As annoying as the mice were, it was the house rats that scared the hell out of me. There were nights I could hear them scampering around up in the ceiling. That spooked me out, and there wasn’t much I could do about this problem. I learned to ignore it, but in the back of my mind, I knew what was lurking above.
One night, I was going to retrieve something from the storage room by the garage. Upon opening the door to the storage room, I heard some scratching around inside there. I reached up to grab the cord to turn on the light, and that is when I saw a huge fucking rat run up the side of the wall and into a hole in the ceiling. I know he was more scared of me than I of him, but had he ran towards me instead of away, not only would I have run, but I would have screamed like a little girl. When I say huge, I mean this thing from snout to the end of the tail was well over a foot. His girth was bigger than that of my forearms. I actually forgot why I went to that room in the first place, but it didn’t matter because I didn’t go in there anyway.
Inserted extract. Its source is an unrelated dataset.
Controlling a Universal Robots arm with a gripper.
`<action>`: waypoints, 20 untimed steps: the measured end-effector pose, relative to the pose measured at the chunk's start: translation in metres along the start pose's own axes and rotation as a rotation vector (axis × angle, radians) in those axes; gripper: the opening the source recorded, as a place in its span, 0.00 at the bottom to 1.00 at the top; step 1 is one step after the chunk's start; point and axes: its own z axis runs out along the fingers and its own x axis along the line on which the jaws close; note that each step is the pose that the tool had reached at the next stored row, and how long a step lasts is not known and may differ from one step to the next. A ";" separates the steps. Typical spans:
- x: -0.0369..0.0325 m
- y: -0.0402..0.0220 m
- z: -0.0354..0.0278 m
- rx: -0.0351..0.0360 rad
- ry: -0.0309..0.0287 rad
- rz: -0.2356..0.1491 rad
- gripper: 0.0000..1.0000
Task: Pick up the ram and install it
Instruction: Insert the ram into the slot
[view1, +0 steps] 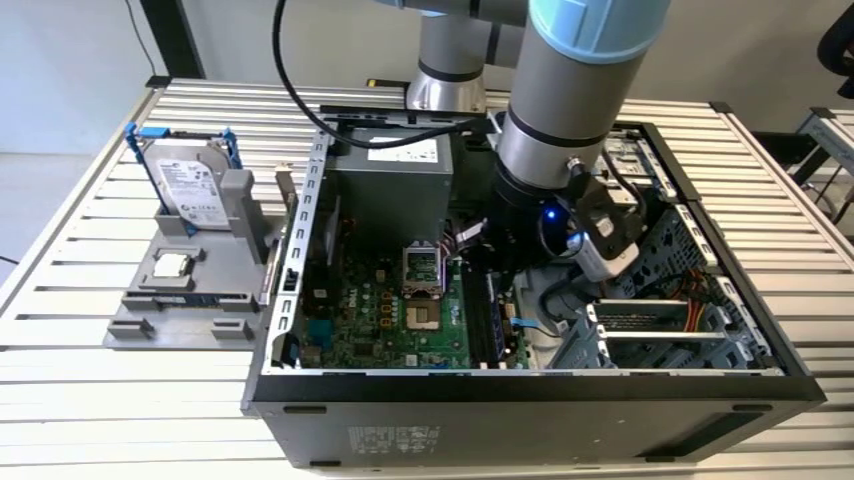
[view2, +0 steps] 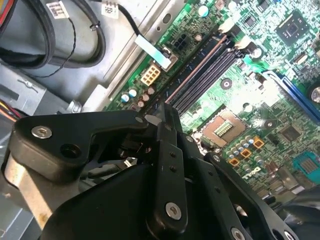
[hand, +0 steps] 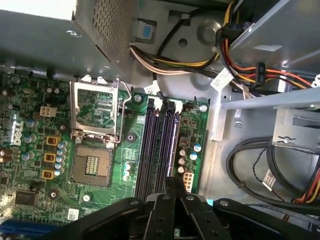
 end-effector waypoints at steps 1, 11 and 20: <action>-0.0001 0.0000 -0.0002 -0.0004 0.0003 -0.012 0.00; -0.0011 -0.0001 -0.0006 -0.0048 0.0026 -0.132 0.00; -0.0020 -0.0003 -0.0007 -0.0099 0.0041 -0.239 0.00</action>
Fast-forward a few years when Father is on the scene. I never saw Father kill a mouse or a rat, but given his proclivity to kill little animals, I would be surprised if he did not like rats or mice. Father, when he was in his ‘killing mode’, was like a mechanism and he couldn’t be stopped once he was in that mode. For example, one time when he was going after a cat, he would not listen to me as I tried calling him off his chase, but he was intent to kill channeled his attention and senses to just one thing and he was oblivious to anything else not involved in the hunt. The cat got away.

About a year after Father moved in with us, I noticed a few things. There were no more mice in the back yard, rat encounters in the garage or rodents scurrying around in the ceiling. Was there a cause-and-effect between Father’s arrival and the rodents’ departure, or was it a mere coincidence? Who knows, but a good argument could be made that Father took care of these little beasts. But if he had eaten rodents, it makes me a little queasy thinking about it, and not for reasons that immediately come to mind. Something that will make one go ‘ewww’ is that I kissed Father in the mouth just like I did with my babies. Father wasn’t quite as vigorous about kissing as Andy or Abby, but he did it all the same. To think that the mouth that had touched a rat’s ass had touched my mouth is revolting. For obvious reasons, I try not to think about it.